» **Exercise aim**
Output the data in full. Keep every word exact and exclude the pictures.

» **Recorded data**

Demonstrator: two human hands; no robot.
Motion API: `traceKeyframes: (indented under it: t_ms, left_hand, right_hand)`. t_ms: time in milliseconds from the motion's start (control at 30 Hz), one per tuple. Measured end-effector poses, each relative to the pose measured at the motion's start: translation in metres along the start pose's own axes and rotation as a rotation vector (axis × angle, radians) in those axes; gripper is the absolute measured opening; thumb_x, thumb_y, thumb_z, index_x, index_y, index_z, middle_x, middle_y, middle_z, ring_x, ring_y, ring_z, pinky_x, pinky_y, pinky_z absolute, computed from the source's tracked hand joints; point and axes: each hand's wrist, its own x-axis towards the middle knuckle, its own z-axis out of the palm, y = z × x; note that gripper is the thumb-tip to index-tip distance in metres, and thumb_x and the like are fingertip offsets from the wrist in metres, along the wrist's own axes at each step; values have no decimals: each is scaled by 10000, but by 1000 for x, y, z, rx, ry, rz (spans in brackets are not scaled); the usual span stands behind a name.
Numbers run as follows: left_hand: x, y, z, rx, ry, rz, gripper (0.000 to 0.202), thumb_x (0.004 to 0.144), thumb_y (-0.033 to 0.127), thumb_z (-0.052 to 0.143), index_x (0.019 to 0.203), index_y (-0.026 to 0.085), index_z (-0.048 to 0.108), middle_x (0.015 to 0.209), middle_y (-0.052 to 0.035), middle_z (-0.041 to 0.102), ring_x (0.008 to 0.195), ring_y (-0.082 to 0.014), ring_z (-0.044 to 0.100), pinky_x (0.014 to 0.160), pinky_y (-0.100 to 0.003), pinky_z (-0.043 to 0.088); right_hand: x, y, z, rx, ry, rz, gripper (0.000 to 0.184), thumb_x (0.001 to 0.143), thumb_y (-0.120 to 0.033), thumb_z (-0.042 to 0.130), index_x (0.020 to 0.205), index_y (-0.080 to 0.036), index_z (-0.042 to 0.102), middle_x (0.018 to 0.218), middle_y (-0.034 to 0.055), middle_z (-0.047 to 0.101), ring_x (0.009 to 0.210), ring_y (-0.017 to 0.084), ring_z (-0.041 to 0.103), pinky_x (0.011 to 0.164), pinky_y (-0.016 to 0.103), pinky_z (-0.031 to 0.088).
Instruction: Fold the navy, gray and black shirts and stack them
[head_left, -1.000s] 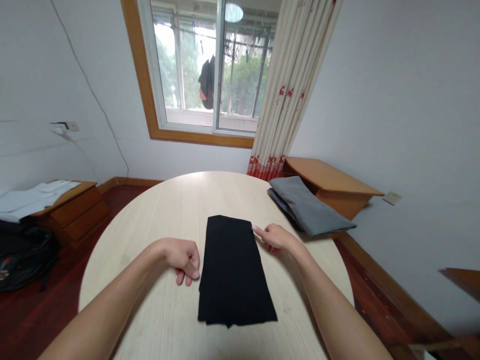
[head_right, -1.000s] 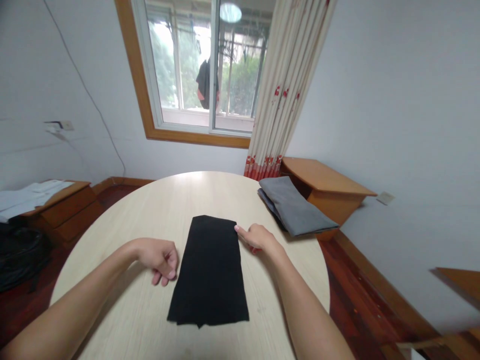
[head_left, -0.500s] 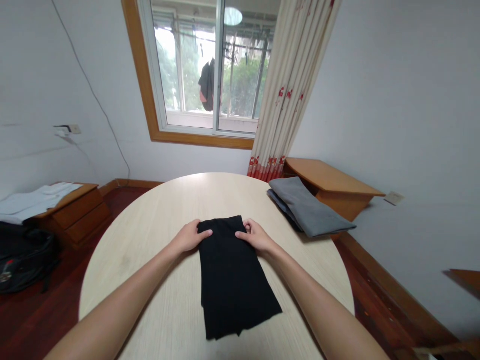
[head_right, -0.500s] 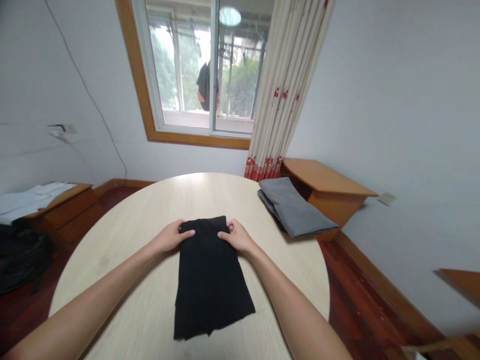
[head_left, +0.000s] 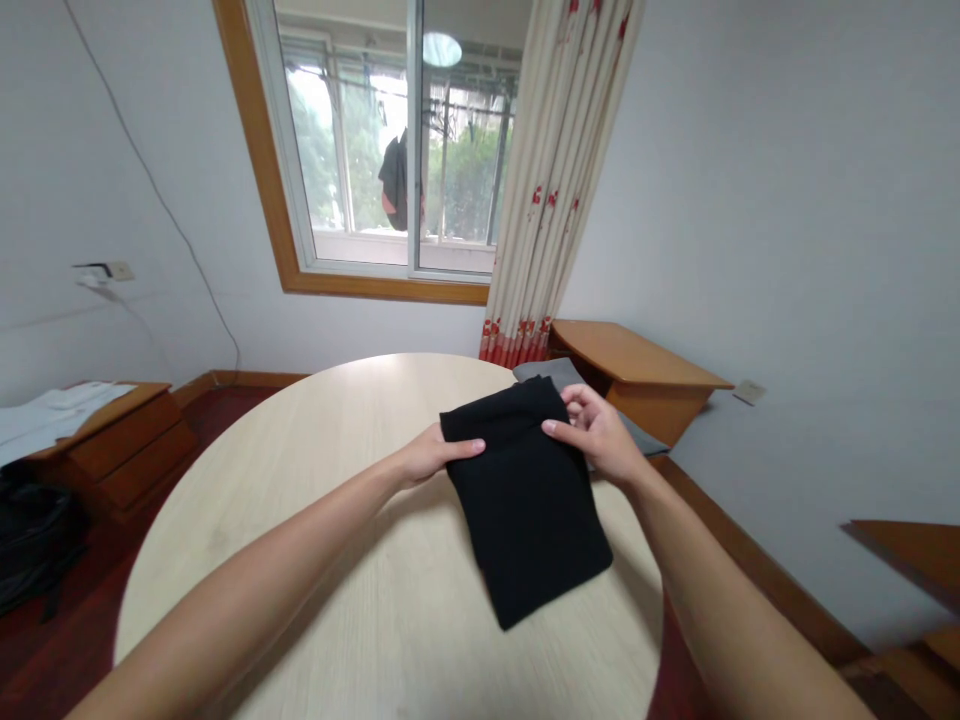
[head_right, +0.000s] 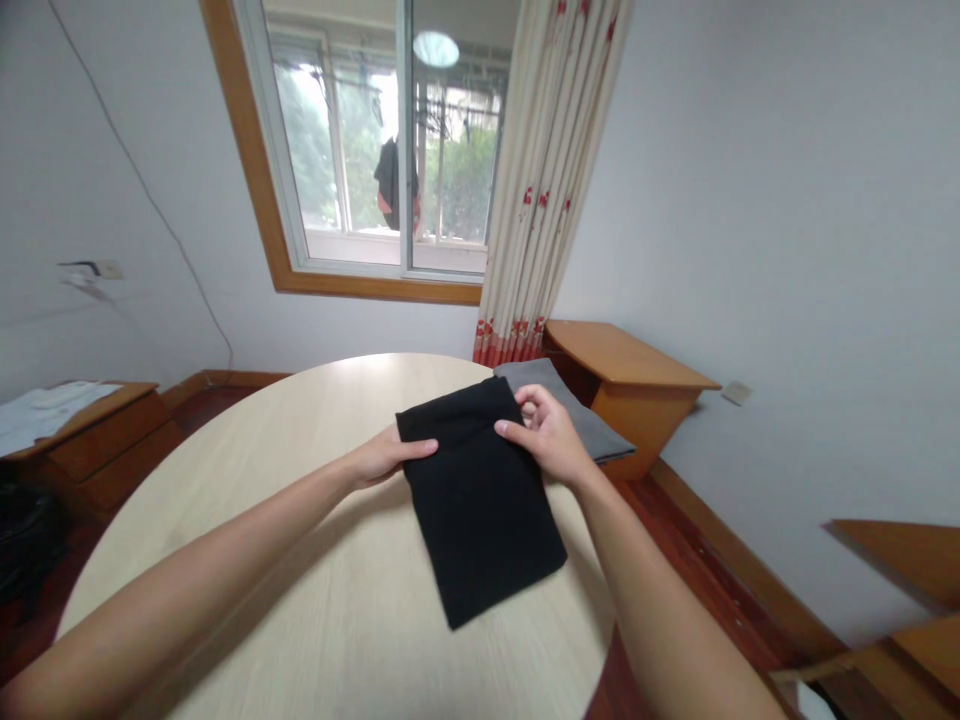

» **Response area**
Demonstrator: two human hands; no robot.
Motion API: `traceKeyframes: (indented under it: t_ms, left_hand, right_hand)`. t_ms: time in milliseconds from the motion's start (control at 30 Hz), one per tuple. Measured end-effector poses, each relative to the pose measured at the motion's start: translation in metres along the start pose's own axes and rotation as a rotation vector (axis × angle, radians) in those axes; gripper is the absolute measured opening; thumb_x, thumb_y, thumb_z, index_x, index_y, index_z, middle_x, middle_y, middle_z, ring_x, ring_y, ring_z, pinky_x, pinky_y, pinky_z absolute, computed from the source's tracked hand joints; point and axes: each hand's wrist, its own x-axis towards the middle knuckle, its own z-axis out of the palm, y = z × x; note that gripper is the thumb-tip to index-tip distance in metres, and thumb_x and the like are fingertip offsets from the wrist in metres, along the wrist's own axes at each step; values have no decimals: each is scaled by 10000, but by 1000 for x, y, z, rx, ry, rz (spans in brackets are not scaled); the usual span stands behind a name.
Numbers run as follows: left_hand: x, y, z, rx, ry, rz, gripper (0.000 to 0.202), thumb_x (0.004 to 0.144), thumb_y (-0.033 to 0.127), thumb_z (-0.052 to 0.143), index_x (0.019 to 0.203), index_y (-0.026 to 0.085), index_z (-0.048 to 0.108), middle_x (0.015 to 0.209), middle_y (-0.052 to 0.035), middle_z (-0.041 to 0.102), ring_x (0.008 to 0.195), ring_y (-0.082 to 0.014), ring_z (-0.044 to 0.100), pinky_x (0.014 to 0.160), pinky_y (-0.100 to 0.003), pinky_z (-0.043 to 0.088); right_hand: x, y, z, rx, ry, rz, gripper (0.000 to 0.184), thumb_x (0.001 to 0.143), thumb_y (-0.120 to 0.033), thumb_z (-0.042 to 0.130), index_x (0.020 to 0.205), index_y (-0.080 to 0.036), index_z (-0.042 to 0.102), middle_x (0.018 to 0.218), middle_y (-0.034 to 0.055), middle_z (-0.047 to 0.101), ring_x (0.009 to 0.210), ring_y (-0.017 to 0.084), ring_z (-0.041 to 0.103), pinky_x (0.011 to 0.164), pinky_y (-0.016 to 0.103), pinky_z (-0.031 to 0.088).
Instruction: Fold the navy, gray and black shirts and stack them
[head_left, -1.000s] 
[head_right, -1.000s] 
[head_left, -0.500s] 
[head_right, -0.500s] 
[head_left, +0.000s] 
[head_right, +0.000s] 

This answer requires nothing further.